Direct renin versus PRA: Different laboratories and guidelines prefer direct renin concentration (DRC) or plasma renin activity (PRA) in ARR calculations. Each approach has strengths and limitations, and units/methods can affect interpretation and thresholds. The choice often reflects local practice patterns and assay availability.
Role of imaging and genetics: As testing becomes more precise, debate persists about when imaging (like adrenal CT/MRI) is appropriate after a positive ARR and how genetic data (e.g., KCNJ5 mutations associated with some aldosterone-producing adenomas) should influence diagnosis and management. See KCNJ5 for a genetic angle on aldosterone-producing tumors.

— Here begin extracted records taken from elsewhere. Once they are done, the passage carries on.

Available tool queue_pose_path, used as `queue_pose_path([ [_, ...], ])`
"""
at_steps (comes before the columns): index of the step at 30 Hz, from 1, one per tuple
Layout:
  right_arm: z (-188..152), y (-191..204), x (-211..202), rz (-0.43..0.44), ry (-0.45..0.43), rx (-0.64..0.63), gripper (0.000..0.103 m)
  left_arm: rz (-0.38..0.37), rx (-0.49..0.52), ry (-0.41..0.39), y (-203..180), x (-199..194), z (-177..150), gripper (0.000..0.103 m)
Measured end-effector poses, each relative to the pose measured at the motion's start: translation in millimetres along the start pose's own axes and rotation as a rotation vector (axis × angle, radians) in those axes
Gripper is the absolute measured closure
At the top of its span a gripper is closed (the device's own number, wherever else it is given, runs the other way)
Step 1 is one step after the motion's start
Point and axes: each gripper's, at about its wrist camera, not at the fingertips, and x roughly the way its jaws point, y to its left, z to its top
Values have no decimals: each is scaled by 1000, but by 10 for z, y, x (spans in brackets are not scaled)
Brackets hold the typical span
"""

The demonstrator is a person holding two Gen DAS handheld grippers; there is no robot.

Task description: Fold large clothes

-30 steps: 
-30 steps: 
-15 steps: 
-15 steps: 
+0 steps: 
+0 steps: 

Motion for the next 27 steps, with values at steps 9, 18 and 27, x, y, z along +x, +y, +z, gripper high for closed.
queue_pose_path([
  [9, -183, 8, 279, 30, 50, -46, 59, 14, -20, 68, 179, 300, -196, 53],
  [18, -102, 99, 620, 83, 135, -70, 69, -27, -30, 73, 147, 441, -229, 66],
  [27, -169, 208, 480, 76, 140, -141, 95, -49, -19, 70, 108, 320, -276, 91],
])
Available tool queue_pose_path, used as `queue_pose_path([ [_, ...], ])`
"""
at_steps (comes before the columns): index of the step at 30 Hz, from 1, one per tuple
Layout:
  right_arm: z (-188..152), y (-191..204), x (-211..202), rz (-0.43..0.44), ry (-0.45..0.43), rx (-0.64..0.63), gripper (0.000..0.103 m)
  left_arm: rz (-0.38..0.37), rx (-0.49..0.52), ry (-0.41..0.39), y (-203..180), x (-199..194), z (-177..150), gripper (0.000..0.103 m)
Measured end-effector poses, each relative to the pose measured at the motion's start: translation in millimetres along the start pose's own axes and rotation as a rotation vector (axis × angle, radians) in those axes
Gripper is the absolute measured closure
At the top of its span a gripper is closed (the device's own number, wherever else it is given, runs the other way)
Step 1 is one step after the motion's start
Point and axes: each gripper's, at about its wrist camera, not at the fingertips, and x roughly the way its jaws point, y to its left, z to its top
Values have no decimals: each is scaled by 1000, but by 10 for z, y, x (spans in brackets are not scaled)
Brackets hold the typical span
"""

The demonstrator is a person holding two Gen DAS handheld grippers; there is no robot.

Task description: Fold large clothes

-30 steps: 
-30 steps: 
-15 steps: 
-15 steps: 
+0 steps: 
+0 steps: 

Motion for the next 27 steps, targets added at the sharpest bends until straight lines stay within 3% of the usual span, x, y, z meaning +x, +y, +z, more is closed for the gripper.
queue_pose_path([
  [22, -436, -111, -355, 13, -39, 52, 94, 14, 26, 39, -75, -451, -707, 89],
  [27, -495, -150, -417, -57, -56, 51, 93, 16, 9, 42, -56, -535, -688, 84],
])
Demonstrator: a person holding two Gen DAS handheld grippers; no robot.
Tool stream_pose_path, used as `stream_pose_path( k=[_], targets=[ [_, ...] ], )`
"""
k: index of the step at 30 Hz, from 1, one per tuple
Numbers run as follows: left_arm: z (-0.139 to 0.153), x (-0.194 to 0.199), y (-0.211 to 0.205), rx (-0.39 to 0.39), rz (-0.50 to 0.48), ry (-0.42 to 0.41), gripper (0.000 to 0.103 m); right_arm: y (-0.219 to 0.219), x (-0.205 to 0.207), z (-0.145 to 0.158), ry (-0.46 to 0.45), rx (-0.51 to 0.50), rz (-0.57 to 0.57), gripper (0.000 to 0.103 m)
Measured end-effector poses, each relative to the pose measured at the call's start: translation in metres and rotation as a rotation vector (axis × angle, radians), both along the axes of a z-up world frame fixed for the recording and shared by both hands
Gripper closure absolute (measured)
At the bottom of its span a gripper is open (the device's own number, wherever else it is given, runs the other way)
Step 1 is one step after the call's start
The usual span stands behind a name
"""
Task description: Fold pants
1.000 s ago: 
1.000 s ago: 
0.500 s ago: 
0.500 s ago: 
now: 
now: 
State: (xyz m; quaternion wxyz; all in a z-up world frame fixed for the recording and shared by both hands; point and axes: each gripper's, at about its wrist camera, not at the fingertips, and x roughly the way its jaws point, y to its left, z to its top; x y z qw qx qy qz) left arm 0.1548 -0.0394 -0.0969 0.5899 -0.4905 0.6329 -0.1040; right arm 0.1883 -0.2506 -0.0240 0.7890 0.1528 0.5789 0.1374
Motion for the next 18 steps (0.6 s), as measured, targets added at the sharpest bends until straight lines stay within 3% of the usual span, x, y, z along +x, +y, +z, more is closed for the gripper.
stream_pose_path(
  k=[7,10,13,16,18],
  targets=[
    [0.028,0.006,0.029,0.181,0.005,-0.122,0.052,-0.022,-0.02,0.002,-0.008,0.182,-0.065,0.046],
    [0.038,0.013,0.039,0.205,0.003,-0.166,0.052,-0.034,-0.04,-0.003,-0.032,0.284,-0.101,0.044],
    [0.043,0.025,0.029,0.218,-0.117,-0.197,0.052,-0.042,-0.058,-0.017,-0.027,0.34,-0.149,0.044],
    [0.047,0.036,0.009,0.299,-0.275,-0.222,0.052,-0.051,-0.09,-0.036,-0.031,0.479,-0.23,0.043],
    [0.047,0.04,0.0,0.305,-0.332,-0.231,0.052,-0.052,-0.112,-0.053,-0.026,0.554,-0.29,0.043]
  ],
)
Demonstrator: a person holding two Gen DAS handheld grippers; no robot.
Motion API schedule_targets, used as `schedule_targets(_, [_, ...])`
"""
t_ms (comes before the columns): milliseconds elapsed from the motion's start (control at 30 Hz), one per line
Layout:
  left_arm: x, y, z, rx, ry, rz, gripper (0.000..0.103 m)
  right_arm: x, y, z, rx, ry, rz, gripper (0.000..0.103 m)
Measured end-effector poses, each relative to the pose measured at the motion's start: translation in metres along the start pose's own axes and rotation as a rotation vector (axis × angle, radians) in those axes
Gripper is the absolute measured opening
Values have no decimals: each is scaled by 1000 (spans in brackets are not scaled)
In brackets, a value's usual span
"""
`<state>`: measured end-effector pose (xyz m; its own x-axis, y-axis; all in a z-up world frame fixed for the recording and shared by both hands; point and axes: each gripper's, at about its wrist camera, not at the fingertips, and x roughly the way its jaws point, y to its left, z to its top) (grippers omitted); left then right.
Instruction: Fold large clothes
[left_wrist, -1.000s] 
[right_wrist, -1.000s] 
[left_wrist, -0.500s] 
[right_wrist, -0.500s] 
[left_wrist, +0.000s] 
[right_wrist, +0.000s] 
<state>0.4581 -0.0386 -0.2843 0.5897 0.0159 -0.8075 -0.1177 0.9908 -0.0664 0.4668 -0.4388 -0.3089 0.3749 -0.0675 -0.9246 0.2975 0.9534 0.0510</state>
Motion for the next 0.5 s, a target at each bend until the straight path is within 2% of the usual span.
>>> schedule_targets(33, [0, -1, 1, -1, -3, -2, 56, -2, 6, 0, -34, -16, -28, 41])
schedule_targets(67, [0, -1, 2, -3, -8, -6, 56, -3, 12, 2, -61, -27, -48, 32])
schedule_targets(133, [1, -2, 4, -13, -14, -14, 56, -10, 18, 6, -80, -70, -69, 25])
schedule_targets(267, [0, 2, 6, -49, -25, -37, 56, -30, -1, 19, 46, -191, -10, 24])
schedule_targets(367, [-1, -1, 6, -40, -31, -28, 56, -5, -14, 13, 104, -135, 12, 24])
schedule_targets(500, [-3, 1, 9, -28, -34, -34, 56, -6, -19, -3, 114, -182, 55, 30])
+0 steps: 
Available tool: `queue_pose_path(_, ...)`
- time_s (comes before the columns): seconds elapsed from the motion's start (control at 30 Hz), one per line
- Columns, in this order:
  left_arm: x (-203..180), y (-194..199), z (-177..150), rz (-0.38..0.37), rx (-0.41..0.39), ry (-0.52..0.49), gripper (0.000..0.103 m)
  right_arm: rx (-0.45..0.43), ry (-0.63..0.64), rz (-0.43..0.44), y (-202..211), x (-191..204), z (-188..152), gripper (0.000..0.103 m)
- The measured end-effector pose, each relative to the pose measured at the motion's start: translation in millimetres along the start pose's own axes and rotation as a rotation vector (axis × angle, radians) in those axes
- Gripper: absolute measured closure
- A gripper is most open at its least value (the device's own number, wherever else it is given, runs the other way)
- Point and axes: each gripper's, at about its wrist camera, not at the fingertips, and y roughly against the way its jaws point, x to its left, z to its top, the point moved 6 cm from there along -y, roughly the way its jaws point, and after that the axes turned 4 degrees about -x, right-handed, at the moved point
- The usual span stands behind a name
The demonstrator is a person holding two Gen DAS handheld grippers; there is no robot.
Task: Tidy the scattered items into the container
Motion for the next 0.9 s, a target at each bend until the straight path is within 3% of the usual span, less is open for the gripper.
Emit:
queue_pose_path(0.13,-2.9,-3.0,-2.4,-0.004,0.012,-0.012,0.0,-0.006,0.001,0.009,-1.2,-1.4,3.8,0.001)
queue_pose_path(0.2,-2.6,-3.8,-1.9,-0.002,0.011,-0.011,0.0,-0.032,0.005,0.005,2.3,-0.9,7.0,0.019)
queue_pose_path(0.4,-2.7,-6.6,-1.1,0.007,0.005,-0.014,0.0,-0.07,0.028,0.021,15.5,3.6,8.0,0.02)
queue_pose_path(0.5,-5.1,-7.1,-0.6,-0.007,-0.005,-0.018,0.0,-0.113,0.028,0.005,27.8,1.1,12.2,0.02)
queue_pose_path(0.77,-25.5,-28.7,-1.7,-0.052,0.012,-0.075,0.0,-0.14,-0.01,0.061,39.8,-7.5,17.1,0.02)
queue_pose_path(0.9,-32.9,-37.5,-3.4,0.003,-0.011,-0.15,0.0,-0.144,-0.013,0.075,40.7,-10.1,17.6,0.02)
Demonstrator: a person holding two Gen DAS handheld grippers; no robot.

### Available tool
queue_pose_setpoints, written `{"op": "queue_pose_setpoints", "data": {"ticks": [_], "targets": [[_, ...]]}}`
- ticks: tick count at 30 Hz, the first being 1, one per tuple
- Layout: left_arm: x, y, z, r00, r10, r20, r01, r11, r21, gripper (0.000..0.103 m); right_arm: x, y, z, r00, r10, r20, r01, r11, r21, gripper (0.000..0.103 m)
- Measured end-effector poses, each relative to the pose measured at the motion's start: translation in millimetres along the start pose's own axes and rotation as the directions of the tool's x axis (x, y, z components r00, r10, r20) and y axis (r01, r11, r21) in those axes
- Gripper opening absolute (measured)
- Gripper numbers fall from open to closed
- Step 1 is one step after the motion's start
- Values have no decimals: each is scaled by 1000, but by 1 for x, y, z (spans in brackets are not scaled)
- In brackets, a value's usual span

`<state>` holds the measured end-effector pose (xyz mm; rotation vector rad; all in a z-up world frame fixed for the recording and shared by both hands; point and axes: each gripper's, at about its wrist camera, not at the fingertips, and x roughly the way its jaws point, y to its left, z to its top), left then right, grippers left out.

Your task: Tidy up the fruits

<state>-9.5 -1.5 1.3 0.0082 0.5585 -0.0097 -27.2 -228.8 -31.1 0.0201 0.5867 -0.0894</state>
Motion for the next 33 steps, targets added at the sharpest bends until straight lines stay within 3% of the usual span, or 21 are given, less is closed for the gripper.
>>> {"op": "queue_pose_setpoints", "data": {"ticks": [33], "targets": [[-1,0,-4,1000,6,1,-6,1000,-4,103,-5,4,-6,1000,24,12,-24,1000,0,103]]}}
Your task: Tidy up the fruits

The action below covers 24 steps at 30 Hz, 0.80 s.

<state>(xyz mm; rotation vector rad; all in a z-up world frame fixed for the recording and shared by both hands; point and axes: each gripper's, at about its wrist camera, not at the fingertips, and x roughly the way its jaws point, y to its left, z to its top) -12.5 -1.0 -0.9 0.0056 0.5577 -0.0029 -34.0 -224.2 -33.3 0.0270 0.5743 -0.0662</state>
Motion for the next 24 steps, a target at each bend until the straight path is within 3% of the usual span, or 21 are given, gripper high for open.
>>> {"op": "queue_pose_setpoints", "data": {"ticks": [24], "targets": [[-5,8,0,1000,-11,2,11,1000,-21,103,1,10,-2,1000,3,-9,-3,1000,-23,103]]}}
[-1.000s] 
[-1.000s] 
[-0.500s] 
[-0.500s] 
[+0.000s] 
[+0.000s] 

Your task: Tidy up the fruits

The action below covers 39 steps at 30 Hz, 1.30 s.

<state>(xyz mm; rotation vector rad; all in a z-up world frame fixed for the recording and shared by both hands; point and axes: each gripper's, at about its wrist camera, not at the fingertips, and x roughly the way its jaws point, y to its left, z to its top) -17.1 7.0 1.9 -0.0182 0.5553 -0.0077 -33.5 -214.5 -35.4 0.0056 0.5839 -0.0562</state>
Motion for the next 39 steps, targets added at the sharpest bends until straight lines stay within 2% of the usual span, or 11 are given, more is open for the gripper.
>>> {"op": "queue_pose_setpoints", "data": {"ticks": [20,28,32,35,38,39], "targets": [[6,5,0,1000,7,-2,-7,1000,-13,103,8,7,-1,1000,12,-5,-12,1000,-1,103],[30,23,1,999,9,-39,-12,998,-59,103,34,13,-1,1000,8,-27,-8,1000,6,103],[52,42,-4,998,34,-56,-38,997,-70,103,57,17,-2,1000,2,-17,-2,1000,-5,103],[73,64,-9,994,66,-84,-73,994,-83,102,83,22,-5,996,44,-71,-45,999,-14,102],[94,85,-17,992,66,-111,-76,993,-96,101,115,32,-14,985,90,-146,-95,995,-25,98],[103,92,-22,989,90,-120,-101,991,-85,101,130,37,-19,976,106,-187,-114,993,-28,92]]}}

Research and future directions
Advances in assay technology, standardization of ARR thresholds, and better understanding of how diet and comorbidities affect PAC promise to refine screening. Genetic and molecular studies are shedding light on the etiologies of aldosterone excess and may guide targeted therapies. Ongoing work also explores the long-term cardiovascular outcomes of early detection and treatment of primary hyperaldosteronism, as well as the potential for personalized medical management based on aldosterone signaling pathways. See KCNJ5 and mineralocorticoid receptor for related biological developments.